Problem to work on
Report back every line from the entries below in which the word "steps" occurs.

[Stored entries]
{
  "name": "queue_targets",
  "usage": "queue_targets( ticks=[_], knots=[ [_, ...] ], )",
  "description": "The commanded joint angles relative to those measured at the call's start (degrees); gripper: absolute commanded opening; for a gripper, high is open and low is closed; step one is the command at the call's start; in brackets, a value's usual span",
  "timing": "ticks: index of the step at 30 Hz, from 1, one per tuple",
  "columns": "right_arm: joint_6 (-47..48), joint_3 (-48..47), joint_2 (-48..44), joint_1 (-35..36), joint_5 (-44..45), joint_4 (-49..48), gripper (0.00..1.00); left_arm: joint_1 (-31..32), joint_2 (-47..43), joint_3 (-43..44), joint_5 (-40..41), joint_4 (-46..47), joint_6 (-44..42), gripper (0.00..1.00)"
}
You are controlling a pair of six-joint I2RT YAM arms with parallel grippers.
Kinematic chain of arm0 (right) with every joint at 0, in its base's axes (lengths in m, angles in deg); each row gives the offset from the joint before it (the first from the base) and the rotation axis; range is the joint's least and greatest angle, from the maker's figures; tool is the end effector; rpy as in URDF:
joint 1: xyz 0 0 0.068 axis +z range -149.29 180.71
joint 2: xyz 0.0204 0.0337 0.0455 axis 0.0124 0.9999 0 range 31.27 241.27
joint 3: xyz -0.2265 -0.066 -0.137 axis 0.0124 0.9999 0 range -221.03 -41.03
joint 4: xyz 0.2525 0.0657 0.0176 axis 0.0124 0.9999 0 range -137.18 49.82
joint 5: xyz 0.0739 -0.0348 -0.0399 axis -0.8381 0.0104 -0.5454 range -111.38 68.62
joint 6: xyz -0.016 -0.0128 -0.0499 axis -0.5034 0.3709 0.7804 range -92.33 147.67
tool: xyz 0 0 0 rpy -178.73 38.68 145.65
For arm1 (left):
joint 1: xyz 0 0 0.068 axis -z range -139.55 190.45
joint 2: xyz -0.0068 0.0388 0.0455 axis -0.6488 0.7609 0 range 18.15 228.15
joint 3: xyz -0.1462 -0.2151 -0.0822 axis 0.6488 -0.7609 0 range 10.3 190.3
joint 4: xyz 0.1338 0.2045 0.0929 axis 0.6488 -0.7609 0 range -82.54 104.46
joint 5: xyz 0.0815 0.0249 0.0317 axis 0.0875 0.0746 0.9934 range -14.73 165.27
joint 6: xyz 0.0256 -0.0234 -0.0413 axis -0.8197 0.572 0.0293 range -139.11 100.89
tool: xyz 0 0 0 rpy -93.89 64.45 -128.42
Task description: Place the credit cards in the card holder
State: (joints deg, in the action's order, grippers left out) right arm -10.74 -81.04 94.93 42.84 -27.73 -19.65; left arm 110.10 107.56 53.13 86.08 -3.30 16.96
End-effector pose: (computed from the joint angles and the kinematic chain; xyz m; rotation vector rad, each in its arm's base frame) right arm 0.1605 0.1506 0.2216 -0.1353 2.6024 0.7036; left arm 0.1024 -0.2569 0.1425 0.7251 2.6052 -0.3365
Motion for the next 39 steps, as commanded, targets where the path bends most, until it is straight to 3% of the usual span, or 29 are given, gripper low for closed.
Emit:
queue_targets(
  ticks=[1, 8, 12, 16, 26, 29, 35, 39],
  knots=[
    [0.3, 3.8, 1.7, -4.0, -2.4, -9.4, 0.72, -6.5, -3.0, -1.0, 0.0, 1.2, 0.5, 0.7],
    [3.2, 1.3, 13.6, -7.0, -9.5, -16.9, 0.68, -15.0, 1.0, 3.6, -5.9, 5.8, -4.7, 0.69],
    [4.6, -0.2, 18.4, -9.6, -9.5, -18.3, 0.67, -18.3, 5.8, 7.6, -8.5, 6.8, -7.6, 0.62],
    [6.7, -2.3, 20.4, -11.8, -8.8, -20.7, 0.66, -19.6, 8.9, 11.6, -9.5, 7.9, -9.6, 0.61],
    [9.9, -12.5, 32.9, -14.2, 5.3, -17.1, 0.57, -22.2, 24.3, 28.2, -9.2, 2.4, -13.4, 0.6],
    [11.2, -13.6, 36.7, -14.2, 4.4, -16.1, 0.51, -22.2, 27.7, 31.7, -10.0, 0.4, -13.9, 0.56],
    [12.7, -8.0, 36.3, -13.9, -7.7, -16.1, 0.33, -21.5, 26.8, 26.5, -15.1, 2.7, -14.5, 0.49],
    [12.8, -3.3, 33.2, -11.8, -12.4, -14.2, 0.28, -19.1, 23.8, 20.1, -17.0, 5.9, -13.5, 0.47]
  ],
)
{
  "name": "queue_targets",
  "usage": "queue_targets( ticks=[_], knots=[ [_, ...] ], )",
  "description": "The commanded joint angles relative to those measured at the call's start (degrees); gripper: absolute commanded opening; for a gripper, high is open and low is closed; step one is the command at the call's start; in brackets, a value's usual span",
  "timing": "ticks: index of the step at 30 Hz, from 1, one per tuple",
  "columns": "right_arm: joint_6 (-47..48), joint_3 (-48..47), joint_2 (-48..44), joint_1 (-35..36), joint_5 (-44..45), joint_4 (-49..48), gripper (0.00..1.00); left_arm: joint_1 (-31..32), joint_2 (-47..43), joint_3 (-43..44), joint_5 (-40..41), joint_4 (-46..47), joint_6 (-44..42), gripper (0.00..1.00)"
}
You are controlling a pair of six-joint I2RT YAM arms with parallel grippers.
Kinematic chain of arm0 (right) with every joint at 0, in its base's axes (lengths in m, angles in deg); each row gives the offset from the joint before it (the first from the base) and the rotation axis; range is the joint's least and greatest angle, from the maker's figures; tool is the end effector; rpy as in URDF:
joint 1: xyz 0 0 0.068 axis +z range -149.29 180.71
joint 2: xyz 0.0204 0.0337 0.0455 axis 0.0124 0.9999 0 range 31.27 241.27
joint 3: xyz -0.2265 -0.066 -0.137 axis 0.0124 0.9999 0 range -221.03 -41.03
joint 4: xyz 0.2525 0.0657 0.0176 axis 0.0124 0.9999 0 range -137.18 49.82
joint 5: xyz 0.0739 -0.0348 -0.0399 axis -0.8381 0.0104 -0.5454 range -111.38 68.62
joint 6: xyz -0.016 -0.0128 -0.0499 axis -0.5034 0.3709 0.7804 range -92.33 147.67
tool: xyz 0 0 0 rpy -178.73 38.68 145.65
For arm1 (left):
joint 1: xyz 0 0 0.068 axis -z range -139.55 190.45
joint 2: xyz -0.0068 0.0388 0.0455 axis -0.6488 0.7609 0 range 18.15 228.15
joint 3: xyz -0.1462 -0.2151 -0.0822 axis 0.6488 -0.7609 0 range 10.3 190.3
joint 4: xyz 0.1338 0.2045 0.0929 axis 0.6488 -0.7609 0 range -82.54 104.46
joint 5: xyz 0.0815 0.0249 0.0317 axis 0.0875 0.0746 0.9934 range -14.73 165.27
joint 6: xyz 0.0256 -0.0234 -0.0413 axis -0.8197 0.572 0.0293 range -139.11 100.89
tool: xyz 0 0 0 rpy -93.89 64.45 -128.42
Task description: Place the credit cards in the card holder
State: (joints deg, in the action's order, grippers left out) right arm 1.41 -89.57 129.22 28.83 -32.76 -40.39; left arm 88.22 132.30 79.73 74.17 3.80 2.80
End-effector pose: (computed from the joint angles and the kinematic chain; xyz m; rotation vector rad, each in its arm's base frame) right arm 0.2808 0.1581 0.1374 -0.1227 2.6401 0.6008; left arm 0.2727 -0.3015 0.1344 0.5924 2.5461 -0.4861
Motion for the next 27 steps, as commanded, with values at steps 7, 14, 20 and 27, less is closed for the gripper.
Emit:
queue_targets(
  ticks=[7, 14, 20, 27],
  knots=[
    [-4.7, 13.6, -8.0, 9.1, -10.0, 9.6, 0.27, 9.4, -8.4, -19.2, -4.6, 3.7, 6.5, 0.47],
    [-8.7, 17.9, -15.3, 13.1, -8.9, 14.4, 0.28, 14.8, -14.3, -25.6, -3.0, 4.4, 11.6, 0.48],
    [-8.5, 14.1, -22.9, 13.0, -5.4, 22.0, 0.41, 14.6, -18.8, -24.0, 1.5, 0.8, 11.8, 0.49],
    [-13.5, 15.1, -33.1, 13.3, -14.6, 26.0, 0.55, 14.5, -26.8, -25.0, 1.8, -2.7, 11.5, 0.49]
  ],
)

Written answer
Motion for the next 39 steps, as commanded, targets where the path bends most, until it is straight to 3% of the usual span, or 29 are given, gripper low for closed.
Motion for the next 27 steps, as commanded, with values at steps 7, 14, 20 and 27, less is closed for the gripper.

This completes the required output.